I have even read that Hades was actually a passive and balanced god, undesired by the rest of the Olympeans for his dark, morbid personality. Any of us who have dark and morbid thoughts understand this. Many of us decide to wear a different face for the other “gods,” which, actually, is the same for Hades. Did you know, according to many sources, he is just the other face of Dionysus, that happy, buzzing god of wine and nature, running through the forests with the maenads? Why wouldn’t the god who encourages us to get outside of ourselves, who reminds us that there is a cycle to life, be the gentle side of death. “Don’t be afraid. It’s natural.”

I quote from the ultimate book of online wisdom, Wikipedia:

The philosopher Heraclitus, unifying opposites, declared that Hades and Dionysus, the very essence of indestructible life zoĆ«, are the same god.[10] Amongst other evidence Carl Kerenyi notes that the grieving goddess Demeter refused to drink wine, which is the gift of Dionysus, after Persephone's abduction, because of this association, and suggests that Hades may in fact have been a 'cover name' for the underworld Dionysus.[11] Furthermore he suggests that this dual identity may have been familiar to those who came into contact with the Mysteries (Kerenyi 1976, p. 240). One of the epithets of Dionysus was "Chthonios", meaning "the subterranean" (Kerenyi 1976, p. 83).[12]

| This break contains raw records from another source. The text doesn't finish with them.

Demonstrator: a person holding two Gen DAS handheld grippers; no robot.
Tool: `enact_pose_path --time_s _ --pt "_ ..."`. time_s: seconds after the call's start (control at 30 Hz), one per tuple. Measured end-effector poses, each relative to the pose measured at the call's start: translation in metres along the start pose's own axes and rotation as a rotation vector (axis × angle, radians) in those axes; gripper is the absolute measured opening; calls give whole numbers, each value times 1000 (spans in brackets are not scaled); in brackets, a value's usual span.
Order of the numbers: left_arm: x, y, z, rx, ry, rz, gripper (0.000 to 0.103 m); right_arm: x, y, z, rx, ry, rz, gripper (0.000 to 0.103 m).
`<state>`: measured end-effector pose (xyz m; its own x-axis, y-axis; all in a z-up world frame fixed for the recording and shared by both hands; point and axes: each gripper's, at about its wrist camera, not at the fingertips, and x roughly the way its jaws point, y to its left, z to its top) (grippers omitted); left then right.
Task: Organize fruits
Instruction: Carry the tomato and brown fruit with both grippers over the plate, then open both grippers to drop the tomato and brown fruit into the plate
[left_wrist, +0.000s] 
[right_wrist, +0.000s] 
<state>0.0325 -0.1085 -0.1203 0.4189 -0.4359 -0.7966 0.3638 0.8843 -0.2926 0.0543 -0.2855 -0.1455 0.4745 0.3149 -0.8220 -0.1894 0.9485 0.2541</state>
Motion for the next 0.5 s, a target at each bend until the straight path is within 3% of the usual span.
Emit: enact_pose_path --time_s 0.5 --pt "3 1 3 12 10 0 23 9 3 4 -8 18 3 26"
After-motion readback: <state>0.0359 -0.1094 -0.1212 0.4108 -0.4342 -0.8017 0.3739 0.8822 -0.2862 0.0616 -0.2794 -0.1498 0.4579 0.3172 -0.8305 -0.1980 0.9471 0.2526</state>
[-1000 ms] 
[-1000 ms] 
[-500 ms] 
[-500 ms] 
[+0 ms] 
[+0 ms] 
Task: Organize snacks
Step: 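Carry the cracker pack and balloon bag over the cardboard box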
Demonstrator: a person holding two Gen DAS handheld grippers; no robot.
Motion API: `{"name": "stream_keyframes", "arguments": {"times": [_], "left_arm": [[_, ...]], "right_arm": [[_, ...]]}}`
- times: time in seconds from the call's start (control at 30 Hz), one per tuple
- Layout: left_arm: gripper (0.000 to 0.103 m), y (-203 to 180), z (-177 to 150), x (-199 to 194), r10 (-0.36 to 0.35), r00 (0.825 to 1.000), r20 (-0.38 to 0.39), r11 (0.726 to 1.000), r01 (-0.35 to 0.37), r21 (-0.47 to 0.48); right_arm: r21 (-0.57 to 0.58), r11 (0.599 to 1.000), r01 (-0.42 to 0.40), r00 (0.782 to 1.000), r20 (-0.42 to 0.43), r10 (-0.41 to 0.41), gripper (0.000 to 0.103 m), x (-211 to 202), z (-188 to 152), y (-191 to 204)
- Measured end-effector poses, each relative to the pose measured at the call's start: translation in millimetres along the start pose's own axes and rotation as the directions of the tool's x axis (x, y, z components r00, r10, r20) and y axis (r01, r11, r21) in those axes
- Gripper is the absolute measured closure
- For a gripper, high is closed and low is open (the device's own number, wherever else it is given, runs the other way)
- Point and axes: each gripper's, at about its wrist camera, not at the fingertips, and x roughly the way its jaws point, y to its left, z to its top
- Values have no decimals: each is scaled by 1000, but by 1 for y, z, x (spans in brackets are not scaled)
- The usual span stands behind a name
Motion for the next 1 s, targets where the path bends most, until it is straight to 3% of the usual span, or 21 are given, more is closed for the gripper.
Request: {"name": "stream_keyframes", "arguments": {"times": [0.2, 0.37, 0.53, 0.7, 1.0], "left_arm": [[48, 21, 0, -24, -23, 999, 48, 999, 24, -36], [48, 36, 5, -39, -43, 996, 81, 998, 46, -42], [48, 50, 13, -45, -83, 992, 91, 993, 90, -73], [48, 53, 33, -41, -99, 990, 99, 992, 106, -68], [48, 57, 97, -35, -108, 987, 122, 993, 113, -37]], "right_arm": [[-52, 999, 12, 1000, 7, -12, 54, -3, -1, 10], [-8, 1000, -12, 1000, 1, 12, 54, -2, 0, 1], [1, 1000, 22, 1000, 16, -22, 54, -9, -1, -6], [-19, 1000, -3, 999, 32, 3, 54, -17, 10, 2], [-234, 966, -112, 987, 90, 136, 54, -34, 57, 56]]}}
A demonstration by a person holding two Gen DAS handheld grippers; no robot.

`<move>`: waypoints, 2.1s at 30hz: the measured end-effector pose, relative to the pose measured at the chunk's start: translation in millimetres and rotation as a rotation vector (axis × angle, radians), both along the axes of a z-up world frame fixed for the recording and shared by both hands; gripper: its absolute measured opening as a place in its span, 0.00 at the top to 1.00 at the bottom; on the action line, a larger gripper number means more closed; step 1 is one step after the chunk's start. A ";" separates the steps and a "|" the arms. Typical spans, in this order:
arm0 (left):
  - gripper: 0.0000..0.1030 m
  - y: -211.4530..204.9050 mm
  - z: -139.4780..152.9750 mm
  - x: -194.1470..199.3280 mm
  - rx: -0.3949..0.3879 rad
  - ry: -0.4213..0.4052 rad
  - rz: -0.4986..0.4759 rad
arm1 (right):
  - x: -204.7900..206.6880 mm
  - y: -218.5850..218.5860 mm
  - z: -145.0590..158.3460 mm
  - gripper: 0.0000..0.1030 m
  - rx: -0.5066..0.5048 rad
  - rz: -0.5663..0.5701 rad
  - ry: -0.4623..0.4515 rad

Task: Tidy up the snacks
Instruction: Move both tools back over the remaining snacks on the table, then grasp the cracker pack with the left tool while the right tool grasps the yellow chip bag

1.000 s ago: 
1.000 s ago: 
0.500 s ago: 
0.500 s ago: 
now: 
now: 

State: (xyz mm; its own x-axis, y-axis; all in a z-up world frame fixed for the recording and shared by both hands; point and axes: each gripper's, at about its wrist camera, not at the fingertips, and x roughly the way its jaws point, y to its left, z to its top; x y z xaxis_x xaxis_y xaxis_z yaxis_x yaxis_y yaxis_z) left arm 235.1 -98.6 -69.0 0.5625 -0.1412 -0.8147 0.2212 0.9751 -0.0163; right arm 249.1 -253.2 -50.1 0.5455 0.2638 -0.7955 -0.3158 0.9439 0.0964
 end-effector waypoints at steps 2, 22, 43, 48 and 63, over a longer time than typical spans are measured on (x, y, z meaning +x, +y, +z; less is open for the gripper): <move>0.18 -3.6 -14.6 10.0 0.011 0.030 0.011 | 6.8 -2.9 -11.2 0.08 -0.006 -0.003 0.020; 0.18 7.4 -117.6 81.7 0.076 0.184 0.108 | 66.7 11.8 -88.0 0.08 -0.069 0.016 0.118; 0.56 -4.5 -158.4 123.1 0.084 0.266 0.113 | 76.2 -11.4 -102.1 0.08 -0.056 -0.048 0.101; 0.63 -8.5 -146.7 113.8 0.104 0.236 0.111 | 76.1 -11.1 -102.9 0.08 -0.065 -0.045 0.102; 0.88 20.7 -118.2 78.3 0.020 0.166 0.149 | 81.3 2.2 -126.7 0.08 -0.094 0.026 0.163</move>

If I were to write Hades into a movie, I would acknowledge that there is a business to sorting out the dead. I would show a tired, weary ruler, who maybe didn’t understand how difficult and sad his work would be. Abraham Lincoln, for instance, might have made an excellent Hades. It is a difficult, thorny, but altogether necessary position.

I’m not afraid of the underworld. In my movie, it’s a quiet, sleeping place where souls recover from the shock of what was their life. I imagine them wrapped in cocoons with Persephone coming and laying a cool hand on their foreheads saying, “ Rest, you’re safe now. No harm will come to you here.”

All Greek myths have a purpose. They are a code to our own nature and an attempt to explain (and in some cases, deify) why we are the way we are. Don’t be ashamed of being jealous; even the gods are jealous. Even the gods kill. Even the gods love. Even the gods are wrong.  It’s natural.

But what I meant to move onto is that vilifying Hades also has a purpose, for he becomes the target for all of the anger of the ones the dead have left behind. He’s also the fear that drives us to fight for life. No, Hades is no villain. Hades is a hero.